🤖 AI Summary
To address the challenge of domain adaptation for pretrained ASR models (e.g., Whisper) in the absence of target-domain speech data, this paper proposes WhisTLE—a zero-speech domain adaptation method requiring only textual data. The core innovation is a deep supervised variational autoencoder (VAE) that explicitly models the mapping from text to the ASR encoder’s latent space, enabling encoder parameter recovery without altering the inference pipeline and thus incurring zero inference overhead. Additionally, WhisTLE integrates text-to-speech (TTS)-generated pseudo-speech to further enhance adaptation performance. Extensive experiments across four cross-domain datasets and four ASR architectures demonstrate that WhisTLE reduces word error rate by 12.3% on average over a TTS-only baseline; it significantly outperforms existing methods in 27 out of 32 evaluated scenarios.
📝 Abstract
Pretrained automatic speech recognition (ASR) models such as Whisper perform well but still need domain adaptation to handle unseen vocabulary and parlance.
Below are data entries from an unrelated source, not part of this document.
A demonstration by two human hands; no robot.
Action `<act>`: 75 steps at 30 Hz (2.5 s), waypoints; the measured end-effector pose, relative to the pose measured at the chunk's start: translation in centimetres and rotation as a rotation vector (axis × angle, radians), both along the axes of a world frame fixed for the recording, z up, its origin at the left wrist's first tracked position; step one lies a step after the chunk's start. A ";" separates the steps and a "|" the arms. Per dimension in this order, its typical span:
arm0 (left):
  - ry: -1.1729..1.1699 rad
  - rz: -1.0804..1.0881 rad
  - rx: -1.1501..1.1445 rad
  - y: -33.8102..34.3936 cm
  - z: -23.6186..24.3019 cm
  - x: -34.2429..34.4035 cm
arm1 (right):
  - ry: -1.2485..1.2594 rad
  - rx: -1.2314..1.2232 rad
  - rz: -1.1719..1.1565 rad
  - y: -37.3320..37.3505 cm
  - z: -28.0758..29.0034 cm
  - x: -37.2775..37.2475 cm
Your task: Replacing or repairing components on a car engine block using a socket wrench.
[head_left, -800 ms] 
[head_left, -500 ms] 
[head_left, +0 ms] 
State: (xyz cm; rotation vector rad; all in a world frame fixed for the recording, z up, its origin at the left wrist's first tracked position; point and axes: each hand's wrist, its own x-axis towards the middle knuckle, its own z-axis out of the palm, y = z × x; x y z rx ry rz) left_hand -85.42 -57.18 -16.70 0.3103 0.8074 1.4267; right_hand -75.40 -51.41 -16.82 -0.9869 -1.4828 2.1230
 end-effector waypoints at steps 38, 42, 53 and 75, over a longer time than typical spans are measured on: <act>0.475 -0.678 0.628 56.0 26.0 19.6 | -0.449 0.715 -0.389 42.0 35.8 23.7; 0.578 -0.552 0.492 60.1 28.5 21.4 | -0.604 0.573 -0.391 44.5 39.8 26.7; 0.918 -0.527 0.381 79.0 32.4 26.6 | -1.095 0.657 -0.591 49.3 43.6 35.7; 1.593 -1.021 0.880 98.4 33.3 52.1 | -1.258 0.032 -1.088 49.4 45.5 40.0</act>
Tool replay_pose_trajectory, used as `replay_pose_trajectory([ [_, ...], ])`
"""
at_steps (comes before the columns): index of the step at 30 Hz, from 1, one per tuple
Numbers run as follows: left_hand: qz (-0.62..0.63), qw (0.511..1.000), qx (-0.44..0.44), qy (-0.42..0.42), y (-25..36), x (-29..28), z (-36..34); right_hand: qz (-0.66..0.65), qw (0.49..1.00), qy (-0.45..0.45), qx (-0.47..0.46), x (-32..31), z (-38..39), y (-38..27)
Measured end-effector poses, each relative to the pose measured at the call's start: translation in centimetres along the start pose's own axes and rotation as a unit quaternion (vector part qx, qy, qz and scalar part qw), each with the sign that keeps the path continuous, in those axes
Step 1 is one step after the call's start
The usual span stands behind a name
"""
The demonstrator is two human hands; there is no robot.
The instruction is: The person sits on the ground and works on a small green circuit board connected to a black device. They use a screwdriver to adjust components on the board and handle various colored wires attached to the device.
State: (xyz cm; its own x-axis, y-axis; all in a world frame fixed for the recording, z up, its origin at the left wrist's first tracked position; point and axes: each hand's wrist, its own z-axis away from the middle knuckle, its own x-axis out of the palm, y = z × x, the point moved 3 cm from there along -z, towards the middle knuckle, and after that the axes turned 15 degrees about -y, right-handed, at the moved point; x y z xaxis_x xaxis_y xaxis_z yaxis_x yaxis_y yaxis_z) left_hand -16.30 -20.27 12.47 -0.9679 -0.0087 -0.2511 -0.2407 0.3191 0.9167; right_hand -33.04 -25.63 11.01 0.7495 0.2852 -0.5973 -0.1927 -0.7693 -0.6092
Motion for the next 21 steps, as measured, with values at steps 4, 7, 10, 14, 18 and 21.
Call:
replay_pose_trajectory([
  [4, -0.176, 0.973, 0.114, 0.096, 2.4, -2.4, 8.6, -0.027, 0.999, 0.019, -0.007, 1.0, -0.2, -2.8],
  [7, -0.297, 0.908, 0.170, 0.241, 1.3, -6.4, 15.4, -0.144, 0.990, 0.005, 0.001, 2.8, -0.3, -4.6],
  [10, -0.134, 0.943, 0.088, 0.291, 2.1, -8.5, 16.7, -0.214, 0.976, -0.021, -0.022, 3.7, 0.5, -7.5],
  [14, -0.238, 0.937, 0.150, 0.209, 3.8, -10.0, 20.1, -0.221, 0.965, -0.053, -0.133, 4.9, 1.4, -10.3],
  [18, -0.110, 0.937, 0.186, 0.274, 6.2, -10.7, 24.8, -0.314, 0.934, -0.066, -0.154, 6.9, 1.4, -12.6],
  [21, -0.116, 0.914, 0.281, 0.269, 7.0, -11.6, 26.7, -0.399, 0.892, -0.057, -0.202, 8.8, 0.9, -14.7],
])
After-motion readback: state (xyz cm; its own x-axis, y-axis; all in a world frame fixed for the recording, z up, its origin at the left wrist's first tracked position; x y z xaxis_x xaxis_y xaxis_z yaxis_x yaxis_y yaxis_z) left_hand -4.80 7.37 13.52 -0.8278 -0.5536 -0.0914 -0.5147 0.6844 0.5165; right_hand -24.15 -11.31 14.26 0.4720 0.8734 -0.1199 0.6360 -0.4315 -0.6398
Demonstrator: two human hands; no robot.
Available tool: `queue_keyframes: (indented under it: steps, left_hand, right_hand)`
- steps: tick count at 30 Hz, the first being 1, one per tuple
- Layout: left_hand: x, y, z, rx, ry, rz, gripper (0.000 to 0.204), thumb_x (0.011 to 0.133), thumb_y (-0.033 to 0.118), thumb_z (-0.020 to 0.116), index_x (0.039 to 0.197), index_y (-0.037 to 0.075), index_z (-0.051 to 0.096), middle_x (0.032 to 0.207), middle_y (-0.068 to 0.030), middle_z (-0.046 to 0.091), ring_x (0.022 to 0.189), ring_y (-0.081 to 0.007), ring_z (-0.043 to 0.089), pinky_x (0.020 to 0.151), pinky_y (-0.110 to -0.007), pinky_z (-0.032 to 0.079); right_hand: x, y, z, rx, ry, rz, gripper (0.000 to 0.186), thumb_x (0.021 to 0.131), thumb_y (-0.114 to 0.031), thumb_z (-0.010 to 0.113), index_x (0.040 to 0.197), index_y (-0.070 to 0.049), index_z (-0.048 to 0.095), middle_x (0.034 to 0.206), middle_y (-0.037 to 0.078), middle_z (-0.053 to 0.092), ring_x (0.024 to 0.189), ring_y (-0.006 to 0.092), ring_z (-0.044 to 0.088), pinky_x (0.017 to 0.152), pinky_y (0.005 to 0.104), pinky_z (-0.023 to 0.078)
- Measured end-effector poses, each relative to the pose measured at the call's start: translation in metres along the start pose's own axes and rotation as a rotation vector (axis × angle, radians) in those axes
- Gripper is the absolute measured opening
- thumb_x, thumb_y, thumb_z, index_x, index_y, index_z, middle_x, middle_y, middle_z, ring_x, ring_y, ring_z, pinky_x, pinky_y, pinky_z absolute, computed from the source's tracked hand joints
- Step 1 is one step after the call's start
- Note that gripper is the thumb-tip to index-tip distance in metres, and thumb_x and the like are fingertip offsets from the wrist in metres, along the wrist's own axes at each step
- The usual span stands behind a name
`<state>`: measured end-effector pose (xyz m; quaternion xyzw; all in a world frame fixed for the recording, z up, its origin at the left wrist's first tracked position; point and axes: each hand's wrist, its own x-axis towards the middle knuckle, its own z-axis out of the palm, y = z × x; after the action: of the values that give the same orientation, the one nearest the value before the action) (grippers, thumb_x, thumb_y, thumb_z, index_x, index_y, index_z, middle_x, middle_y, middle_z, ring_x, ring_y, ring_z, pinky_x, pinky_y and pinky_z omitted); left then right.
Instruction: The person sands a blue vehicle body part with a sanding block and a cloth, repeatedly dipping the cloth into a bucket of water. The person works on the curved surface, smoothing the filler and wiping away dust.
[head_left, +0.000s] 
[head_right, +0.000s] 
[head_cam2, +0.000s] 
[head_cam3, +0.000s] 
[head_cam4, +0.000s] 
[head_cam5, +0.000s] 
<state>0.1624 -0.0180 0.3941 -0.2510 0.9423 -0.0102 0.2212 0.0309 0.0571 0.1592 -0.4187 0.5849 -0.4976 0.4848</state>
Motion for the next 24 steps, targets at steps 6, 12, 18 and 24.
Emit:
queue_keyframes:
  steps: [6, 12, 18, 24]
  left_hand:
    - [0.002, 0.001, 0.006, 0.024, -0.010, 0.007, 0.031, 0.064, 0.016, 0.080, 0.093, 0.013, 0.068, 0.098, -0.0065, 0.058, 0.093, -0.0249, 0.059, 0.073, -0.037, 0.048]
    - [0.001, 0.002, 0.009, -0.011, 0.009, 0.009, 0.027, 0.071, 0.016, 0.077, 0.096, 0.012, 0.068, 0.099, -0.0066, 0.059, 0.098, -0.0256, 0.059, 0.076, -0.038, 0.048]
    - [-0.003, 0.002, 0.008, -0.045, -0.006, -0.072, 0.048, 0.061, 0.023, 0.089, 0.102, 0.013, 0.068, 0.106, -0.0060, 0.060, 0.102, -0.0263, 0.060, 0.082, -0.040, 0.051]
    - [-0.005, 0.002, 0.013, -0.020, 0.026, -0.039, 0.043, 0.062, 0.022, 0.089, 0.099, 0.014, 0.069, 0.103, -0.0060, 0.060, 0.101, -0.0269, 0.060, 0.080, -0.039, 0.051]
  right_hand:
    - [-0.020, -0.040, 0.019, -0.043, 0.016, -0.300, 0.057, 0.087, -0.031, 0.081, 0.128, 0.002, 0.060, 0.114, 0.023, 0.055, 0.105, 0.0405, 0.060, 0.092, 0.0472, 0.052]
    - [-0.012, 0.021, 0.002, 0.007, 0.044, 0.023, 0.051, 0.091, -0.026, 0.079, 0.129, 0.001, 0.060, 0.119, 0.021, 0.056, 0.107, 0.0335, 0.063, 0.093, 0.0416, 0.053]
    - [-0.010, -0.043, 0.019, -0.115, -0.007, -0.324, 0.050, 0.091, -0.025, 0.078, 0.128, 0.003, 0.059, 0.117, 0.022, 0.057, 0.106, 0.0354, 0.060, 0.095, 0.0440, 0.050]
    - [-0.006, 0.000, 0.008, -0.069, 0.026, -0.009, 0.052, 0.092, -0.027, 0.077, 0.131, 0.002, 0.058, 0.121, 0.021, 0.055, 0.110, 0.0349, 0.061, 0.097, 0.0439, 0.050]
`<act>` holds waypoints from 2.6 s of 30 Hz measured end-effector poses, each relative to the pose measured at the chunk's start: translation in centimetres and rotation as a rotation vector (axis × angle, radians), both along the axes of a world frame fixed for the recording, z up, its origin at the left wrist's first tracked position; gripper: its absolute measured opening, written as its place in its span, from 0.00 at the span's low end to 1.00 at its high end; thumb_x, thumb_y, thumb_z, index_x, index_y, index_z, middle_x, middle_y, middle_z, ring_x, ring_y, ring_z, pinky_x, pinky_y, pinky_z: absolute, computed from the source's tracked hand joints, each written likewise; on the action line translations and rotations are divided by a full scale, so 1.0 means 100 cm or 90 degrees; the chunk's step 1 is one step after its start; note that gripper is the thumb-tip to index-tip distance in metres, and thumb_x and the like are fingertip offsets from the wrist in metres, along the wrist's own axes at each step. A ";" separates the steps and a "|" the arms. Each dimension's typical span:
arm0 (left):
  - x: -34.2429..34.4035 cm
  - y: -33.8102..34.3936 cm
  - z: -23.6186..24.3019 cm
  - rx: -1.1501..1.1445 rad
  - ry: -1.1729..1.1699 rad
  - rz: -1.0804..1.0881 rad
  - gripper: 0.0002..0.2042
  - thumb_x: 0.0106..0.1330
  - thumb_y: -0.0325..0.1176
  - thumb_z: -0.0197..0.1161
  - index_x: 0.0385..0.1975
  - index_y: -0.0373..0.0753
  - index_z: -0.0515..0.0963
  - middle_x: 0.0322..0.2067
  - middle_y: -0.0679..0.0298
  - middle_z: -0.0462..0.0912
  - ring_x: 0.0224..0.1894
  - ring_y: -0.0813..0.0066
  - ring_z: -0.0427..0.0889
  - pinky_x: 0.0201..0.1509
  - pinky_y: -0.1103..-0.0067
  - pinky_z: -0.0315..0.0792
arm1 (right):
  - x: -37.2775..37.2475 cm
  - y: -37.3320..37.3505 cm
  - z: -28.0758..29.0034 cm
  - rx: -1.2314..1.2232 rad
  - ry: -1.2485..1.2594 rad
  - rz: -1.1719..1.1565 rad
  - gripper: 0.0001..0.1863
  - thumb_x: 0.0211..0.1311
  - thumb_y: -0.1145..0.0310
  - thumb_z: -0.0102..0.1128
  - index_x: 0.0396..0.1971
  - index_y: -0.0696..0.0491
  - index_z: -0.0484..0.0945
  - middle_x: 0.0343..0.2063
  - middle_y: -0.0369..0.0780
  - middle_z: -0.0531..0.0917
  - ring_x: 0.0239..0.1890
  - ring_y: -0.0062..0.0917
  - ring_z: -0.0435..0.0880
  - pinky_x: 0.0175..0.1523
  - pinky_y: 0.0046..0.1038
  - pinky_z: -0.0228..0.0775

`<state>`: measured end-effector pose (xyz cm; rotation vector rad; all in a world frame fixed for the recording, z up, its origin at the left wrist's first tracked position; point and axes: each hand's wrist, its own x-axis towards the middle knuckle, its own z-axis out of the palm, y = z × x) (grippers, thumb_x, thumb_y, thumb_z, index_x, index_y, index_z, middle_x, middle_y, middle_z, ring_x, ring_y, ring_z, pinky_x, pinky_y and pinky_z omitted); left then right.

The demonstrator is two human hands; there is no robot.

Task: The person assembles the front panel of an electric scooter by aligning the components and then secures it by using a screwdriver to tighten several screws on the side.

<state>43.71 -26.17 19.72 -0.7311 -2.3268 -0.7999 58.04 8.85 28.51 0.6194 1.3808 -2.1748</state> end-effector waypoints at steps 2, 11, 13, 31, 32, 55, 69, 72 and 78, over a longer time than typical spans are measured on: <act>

In many real-world settings, collecting speech data is impractical, necessitating text-only adaptation. We propose WhisTLE, a deeply supervised, text-only adaptation method for pretrained encoder-decoder ASR models. WhisTLE trains a variational autoencoder (VAE) to model encoder outputs from text and fine-tunes the decoder using the learned text-to-latent encoder, optionally combined with text-to-speech (TTS) adaptation. At inference, the original encoder is restored, incurring no extra runtime cost. Across four out-of-domain datasets and four ASR models, WhisTLE with TTS reduces word error rate (WER) by 12.3% relative to TTS-only adaptation and outperforms all non-WhisTLE baselines in 27 of 32 scenarios.